**ASSIGNMENT:** Leave the images aside and repeat the whole listing exactly.

**GIVEN INFORMATION:**

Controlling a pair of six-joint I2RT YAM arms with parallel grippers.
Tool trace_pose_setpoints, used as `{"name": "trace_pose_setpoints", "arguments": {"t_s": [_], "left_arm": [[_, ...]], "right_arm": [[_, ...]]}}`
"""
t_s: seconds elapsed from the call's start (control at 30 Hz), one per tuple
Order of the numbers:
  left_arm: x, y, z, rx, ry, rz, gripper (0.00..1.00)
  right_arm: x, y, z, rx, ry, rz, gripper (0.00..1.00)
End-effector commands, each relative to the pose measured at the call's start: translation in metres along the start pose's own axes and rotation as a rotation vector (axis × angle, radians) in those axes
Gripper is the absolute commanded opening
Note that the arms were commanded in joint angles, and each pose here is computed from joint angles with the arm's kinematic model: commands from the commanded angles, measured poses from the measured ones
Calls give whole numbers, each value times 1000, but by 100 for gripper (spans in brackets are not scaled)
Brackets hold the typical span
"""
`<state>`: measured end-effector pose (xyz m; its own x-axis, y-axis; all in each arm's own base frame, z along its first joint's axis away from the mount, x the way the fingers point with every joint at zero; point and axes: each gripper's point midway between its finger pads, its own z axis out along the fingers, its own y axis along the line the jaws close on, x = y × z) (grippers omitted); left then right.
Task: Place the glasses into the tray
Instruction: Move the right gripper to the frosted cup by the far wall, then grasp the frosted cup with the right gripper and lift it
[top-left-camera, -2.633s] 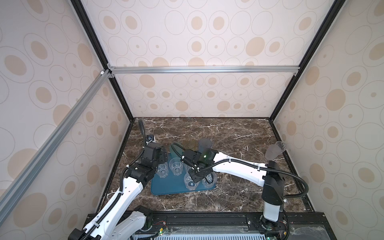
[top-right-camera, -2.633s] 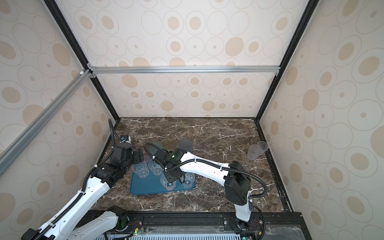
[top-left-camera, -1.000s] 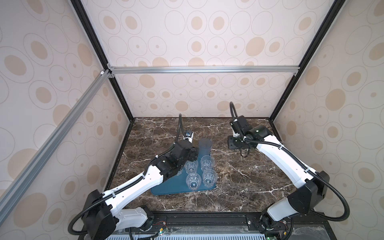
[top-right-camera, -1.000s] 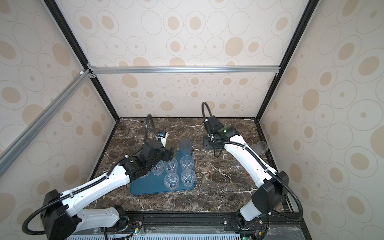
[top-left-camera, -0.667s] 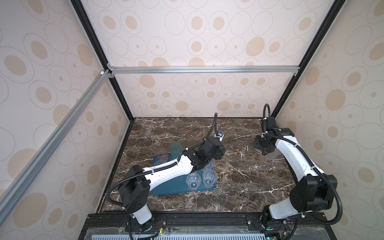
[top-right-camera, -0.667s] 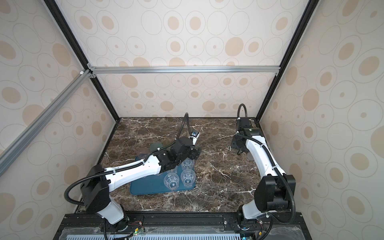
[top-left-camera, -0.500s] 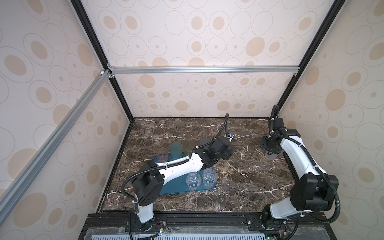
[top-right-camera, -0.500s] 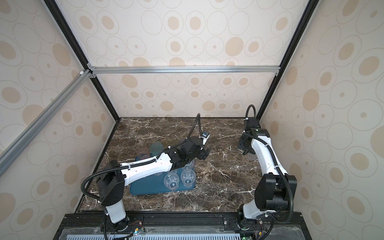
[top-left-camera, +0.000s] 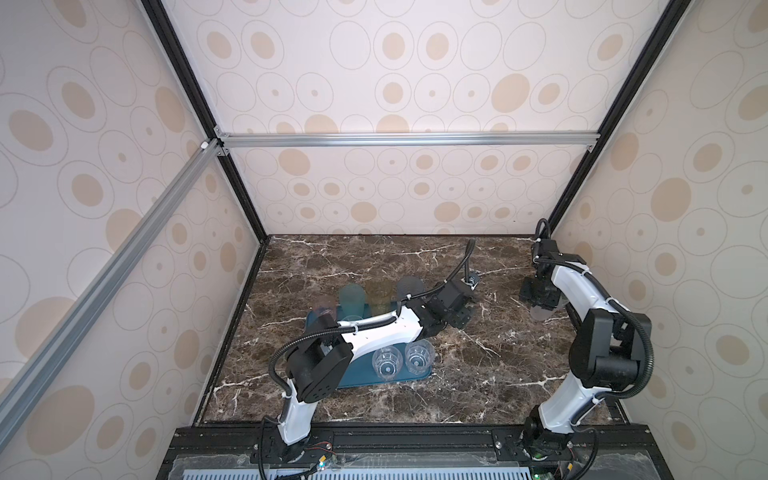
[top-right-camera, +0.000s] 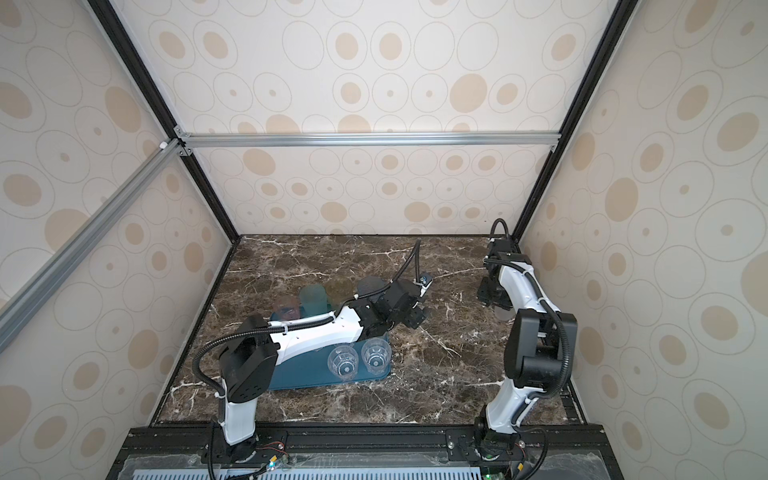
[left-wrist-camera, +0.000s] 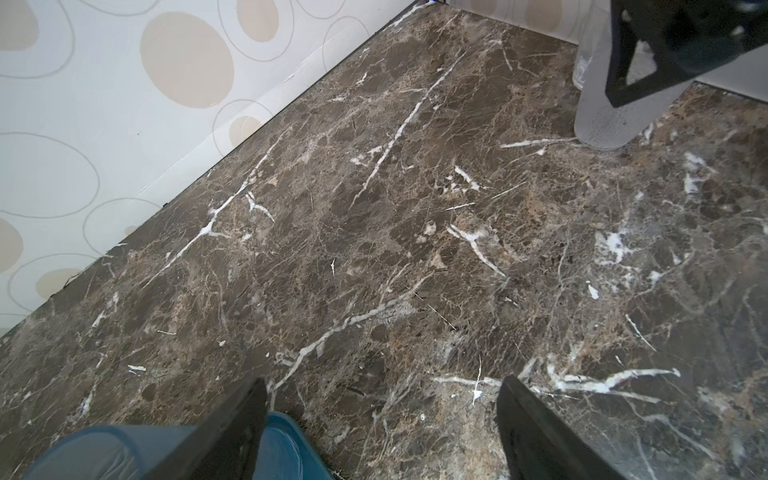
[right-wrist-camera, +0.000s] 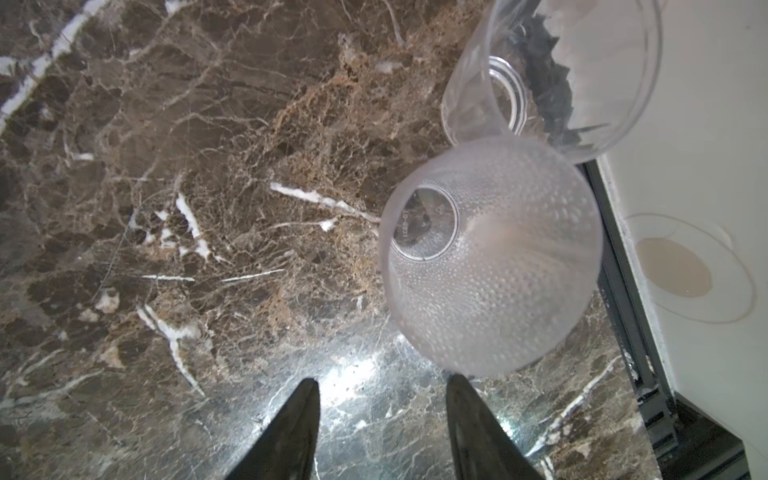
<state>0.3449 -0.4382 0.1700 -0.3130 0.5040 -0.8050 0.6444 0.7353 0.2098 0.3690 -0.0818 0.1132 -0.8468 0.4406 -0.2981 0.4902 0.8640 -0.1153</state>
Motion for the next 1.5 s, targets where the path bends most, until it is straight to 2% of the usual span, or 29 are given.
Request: {"name": "trace_pose_setpoints", "arguments": {"t_s": [0.0,0.23,0.4,0.5,0.77,0.97,1.1,1.23,1.47], "left_arm": [[-5,-1,-3,-14,-2,41,87],[-3,-3,-1,-8,1,36,87],[-7,-5,-4,-1,-6,35,87],[-7,-2,-6,-9,-4,36,87],[-5,3,-14,-24,-2,24,87],[-5,6,-18,-34,-2,21,87],[-10,12,-23,-55,-8,24,87],[-14,21,-33,-84,-17,24,87],[-10,52,-66,-152,-36,-13,87]], "right_arm": [[-15,-3,-4,27,-29,-9,51],[-28,-4,-18,25,-74,-5,54],[-33,-1,-8,31,-60,-8,55],[-37,2,5,35,-48,-17,53],[-39,5,29,66,-8,-80,34],[-31,23,25,-35,10,-86,13],[-19,40,7,-102,8,-101,5],[4,62,-19,-170,7,-133,4],[80,111,-55,-224,34,-322,4]]}}
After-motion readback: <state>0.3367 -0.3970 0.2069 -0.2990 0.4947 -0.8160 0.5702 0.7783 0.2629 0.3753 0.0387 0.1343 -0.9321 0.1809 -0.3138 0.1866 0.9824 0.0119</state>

**EXERCISE SOLUTION:**
Controlling a pair of six-joint I2RT YAM arms with parallel grippers.
Tool trace_pose_setpoints, used as `{"name": "trace_pose_setpoints", "arguments": {"t_s": [_], "left_arm": [[_, ...]], "right_arm": [[_, ...]]}}`
"""
t_s: seconds elapsed from the call's start (control at 30 Hz), one per tuple
Order of the numbers:
  left_arm: x, y, z, rx, ry, rz, gripper (0.00..1.00)
  right_arm: x, y, z, rx, ry, rz, gripper (0.00..1.00)
End-effector commands, each relative to the pose measured at the call's start: translation in metres along the start pose's own axes and rotation as a rotation vector (axis × angle, radians) in those axes
Gripper is the absolute commanded opening
Note that the arms were commanded in joint angles, and each pose here is computed from joint angles with the arm's kinematic model: commands from the commanded angles, measured poses from the measured ones
Calls give whole numbers, each value times 1000, but by 100 for gripper (spans in brackets are not scaled)
Brackets hold the typical span
"""
`<state>`: measured end-effector pose (xyz m; its own x-axis, y-axis; all in each arm's own base frame, z along its first joint's axis away from the mount, x the way the fingers point with every joint at zero; point and axes: each gripper's point midway between its finger pads, its own z axis out along the fingers, its own y axis along the line the jaws close on, x = y × z) (grippers omitted); left then right.
Task: Place the glasses into the tray
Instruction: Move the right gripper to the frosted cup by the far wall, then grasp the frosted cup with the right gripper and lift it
[top-left-camera, -2.633s] 
[top-right-camera, -2.633s] 
[top-left-camera, -1.000s] 
[top-right-camera, -1.000s] 
[top-left-camera, -0.667s] 
[top-right-camera, -0.667s] 
[top-left-camera, -0.500s] 
[top-right-camera, -0.500s] 
[top-left-camera, +0.000s] 
[top-right-camera, +0.000s] 
[left-wrist-camera, +0.000s] 
[right-wrist-camera, +0.000s] 
<state>0.3449 -0.4382 0.1700 -0.3130 0.5040 -0.8050 0.6444 0.7353 0.2098 0.3690 -0.0818 0.1132 -0.8468 0.4406 -0.2981 0.4902 0.8640 -0.1153</state>
Motion for the next 1.5 s, targets where the path bends most, until it is straight to 2% of the usual span, or 29 are given.
Request: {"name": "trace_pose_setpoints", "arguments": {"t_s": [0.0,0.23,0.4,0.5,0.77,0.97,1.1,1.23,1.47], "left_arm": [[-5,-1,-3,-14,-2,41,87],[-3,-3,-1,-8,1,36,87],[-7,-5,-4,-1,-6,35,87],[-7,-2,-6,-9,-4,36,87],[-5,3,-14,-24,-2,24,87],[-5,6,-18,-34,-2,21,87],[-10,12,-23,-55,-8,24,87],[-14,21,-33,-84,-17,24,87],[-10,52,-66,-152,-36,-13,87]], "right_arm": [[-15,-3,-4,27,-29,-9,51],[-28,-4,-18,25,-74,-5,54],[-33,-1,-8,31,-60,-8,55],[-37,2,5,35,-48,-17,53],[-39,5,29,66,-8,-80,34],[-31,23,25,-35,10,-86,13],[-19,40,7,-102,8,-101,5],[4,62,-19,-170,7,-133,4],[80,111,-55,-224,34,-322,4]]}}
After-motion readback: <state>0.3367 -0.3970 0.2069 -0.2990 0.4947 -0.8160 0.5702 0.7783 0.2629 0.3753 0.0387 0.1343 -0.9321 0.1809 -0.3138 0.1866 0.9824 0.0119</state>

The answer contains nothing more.